**EXERCISE:** Copy all lines below containing "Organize".

**INFORMATION PROVIDED:**
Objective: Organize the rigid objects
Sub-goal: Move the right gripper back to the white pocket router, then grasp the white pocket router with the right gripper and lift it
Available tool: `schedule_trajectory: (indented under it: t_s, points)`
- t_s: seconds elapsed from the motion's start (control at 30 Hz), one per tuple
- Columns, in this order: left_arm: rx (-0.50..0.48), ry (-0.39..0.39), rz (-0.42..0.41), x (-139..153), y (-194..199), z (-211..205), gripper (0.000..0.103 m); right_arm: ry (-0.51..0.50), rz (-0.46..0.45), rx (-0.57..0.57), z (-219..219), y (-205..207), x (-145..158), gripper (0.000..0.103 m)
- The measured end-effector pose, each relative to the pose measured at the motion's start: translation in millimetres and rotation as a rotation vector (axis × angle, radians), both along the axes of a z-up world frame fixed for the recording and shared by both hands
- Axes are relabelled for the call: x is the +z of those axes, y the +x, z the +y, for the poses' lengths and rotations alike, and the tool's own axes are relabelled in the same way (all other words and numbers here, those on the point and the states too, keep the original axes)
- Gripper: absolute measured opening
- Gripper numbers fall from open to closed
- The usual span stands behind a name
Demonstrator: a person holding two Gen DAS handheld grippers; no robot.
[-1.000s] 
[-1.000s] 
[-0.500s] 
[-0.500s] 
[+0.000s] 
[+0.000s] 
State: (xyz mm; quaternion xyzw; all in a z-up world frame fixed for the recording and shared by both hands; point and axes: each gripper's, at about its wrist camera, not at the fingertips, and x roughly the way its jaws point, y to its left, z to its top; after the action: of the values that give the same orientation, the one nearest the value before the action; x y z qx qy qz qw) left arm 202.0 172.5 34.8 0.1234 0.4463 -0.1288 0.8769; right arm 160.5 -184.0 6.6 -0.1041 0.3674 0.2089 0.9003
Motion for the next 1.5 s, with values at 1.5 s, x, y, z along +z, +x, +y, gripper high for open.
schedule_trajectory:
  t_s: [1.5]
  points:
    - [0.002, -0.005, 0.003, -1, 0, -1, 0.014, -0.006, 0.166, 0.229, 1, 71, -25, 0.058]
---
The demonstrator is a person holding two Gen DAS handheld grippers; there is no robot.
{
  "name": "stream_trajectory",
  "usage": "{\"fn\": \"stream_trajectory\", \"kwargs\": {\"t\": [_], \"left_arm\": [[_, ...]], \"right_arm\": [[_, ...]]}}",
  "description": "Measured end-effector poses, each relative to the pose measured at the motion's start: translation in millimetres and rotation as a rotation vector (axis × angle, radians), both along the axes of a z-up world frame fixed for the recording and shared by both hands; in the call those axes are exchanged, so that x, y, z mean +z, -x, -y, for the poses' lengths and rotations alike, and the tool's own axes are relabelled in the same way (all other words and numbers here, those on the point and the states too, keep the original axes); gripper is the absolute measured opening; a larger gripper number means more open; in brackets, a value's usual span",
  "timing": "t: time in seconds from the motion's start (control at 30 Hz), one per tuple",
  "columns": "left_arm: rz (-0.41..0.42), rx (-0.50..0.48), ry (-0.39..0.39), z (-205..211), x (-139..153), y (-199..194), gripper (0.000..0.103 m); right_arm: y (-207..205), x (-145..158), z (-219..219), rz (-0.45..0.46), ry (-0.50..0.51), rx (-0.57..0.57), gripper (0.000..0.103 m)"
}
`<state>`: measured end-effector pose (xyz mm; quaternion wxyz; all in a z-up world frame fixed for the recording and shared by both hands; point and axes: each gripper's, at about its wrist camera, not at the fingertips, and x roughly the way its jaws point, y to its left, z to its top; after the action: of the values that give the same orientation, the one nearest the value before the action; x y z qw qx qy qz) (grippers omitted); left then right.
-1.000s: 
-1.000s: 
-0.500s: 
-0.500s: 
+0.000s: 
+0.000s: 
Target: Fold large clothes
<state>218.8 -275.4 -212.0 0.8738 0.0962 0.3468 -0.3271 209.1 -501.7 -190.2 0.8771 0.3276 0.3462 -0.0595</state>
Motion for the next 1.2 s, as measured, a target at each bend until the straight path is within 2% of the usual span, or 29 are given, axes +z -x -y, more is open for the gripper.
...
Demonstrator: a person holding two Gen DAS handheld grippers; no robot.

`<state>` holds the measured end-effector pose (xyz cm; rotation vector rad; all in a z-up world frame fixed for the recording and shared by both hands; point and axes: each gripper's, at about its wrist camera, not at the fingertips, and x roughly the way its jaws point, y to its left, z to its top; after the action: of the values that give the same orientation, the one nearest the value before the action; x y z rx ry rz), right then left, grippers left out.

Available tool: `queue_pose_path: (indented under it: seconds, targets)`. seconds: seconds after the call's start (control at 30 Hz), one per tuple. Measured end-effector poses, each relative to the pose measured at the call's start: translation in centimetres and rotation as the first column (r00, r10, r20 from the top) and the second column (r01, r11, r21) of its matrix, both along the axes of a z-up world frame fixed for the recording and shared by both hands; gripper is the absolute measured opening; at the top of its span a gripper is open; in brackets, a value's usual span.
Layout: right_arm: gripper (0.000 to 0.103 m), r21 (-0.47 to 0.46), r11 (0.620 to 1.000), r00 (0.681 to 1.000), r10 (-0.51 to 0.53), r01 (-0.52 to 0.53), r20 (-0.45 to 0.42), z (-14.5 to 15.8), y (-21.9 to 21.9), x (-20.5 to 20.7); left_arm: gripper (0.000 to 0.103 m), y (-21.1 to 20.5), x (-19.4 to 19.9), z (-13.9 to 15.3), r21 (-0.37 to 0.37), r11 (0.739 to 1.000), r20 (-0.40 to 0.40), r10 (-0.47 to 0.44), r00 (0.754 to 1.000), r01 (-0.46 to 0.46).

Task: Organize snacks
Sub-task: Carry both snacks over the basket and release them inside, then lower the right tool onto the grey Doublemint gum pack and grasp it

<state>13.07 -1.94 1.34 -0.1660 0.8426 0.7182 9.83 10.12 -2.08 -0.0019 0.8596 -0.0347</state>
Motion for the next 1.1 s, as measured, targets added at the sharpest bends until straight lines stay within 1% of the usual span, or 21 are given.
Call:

**EXERCISE ANSWER:**
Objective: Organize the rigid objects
Task: Organize snacks

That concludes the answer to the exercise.